Source records:
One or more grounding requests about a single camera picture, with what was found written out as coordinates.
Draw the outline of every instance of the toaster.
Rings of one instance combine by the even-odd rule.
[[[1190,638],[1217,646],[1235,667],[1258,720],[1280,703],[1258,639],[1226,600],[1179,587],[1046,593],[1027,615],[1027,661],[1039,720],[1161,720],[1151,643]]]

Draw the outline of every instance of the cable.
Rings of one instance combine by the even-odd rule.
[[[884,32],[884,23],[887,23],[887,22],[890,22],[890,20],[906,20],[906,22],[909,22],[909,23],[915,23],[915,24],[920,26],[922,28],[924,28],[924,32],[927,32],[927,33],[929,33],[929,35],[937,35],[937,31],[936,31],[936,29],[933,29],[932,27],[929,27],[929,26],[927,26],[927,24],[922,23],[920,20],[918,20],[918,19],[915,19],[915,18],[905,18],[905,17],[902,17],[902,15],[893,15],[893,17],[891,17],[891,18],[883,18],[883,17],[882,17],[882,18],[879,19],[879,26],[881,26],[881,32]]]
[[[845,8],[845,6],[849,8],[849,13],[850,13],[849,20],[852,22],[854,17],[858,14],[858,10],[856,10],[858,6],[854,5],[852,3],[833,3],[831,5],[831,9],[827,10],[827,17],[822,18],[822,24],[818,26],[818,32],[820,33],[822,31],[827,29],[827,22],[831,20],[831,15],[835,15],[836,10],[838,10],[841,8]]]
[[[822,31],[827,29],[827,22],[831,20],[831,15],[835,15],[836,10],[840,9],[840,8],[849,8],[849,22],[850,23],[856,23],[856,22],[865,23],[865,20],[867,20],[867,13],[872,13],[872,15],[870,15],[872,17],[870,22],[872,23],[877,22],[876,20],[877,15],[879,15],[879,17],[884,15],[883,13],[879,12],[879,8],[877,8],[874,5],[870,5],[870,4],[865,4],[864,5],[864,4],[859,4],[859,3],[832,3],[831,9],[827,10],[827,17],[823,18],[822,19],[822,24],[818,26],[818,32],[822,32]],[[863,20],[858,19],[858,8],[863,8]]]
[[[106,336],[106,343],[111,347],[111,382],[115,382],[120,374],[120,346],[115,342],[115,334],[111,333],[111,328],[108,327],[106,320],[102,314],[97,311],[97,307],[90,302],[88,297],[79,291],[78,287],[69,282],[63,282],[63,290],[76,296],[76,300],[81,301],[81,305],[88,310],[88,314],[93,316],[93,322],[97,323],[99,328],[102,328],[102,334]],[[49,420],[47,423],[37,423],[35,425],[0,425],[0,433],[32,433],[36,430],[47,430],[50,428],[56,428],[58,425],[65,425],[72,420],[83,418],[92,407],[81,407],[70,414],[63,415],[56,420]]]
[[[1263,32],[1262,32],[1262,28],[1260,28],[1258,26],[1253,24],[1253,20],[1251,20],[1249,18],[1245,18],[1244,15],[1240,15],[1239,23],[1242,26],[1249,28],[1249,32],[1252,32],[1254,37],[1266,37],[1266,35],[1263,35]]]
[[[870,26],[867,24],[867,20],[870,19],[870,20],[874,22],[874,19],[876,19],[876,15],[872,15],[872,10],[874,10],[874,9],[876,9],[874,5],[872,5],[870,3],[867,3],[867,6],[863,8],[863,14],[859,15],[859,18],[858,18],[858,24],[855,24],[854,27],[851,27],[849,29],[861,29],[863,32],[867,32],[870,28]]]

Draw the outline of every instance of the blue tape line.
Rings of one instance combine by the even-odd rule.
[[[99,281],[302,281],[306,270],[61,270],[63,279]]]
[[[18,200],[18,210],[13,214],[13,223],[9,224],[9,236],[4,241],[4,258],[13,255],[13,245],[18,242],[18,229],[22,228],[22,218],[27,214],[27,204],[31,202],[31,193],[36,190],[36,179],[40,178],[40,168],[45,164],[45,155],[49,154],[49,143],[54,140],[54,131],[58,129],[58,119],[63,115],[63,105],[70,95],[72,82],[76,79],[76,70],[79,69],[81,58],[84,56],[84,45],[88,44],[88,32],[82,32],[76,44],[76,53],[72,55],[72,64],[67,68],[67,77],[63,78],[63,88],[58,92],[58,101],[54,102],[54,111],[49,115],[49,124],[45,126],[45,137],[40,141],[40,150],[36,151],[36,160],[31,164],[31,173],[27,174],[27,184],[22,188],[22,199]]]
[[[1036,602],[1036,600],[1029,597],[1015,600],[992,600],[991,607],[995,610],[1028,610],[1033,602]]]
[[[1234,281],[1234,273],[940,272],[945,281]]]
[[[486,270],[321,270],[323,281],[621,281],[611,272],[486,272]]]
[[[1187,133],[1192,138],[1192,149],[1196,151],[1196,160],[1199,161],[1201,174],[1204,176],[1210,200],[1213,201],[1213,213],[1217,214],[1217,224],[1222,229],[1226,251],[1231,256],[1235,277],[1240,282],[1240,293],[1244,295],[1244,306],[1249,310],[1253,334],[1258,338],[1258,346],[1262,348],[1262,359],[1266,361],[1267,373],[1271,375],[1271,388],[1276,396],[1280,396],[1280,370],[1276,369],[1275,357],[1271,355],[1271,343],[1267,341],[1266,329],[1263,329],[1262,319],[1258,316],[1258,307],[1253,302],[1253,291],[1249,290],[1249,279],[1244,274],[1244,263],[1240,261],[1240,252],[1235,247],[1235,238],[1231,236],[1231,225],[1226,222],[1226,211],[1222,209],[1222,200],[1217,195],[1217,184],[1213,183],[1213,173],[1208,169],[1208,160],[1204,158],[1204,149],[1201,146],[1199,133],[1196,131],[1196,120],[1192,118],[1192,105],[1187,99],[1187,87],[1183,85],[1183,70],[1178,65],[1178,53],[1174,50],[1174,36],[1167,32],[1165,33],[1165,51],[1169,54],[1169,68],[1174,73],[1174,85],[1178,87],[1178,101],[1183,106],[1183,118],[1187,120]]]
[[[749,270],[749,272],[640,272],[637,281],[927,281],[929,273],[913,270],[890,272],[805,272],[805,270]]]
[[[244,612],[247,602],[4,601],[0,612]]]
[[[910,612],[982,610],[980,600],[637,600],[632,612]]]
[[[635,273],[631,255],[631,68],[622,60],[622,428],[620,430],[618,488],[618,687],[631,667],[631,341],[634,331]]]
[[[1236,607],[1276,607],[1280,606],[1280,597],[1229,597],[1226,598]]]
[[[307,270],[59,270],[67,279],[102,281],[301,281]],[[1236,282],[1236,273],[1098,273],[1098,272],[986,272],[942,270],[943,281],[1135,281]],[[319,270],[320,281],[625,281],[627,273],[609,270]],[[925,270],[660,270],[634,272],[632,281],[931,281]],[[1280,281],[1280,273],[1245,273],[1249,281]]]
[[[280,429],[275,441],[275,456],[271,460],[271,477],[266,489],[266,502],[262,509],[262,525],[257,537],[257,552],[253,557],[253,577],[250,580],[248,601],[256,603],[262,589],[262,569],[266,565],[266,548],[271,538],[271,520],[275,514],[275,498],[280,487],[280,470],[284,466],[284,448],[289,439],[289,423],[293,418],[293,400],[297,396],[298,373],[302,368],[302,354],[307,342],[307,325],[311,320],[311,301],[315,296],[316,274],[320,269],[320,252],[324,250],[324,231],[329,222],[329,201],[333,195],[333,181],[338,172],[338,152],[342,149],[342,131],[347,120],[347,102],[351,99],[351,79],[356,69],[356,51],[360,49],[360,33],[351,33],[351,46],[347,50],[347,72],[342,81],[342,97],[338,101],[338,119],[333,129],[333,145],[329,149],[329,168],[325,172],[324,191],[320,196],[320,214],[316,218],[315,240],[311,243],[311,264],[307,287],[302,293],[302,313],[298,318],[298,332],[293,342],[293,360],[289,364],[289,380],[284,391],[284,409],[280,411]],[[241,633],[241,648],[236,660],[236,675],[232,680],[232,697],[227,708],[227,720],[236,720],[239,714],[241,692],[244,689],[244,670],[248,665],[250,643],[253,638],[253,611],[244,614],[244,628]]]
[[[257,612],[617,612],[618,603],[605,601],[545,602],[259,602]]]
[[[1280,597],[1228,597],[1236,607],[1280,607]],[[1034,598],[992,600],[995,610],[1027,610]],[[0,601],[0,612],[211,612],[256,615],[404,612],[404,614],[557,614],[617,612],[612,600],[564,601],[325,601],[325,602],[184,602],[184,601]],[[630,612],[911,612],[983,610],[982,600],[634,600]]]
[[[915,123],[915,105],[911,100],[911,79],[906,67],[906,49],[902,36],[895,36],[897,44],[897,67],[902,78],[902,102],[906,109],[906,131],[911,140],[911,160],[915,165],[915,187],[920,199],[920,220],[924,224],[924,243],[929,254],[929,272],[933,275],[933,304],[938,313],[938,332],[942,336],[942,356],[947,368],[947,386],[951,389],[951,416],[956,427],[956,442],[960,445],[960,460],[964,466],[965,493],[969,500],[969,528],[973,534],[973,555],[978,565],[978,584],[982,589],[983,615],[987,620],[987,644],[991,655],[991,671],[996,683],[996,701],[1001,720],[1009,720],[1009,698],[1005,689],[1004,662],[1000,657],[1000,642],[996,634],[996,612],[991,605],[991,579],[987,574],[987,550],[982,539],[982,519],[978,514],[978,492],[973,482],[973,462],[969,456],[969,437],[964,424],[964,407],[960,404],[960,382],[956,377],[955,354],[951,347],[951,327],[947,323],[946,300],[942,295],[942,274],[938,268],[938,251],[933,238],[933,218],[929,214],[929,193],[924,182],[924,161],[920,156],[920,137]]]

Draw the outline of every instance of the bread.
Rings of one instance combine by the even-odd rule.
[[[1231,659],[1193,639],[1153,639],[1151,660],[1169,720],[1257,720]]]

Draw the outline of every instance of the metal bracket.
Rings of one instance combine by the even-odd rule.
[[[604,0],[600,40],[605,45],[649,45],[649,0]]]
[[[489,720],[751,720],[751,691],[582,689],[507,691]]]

Problem statement:
Find "Draw the outline of every instance of the metal" in the material above; set down exactly the line holding it and every line after it, through the last, and no others.

Worked solution:
Draw the outline of every instance of the metal bracket.
Rings of one instance combine by the even-odd rule.
[[[604,0],[600,40],[605,45],[649,45],[649,0]]]
[[[489,720],[751,720],[751,691],[582,689],[507,691]]]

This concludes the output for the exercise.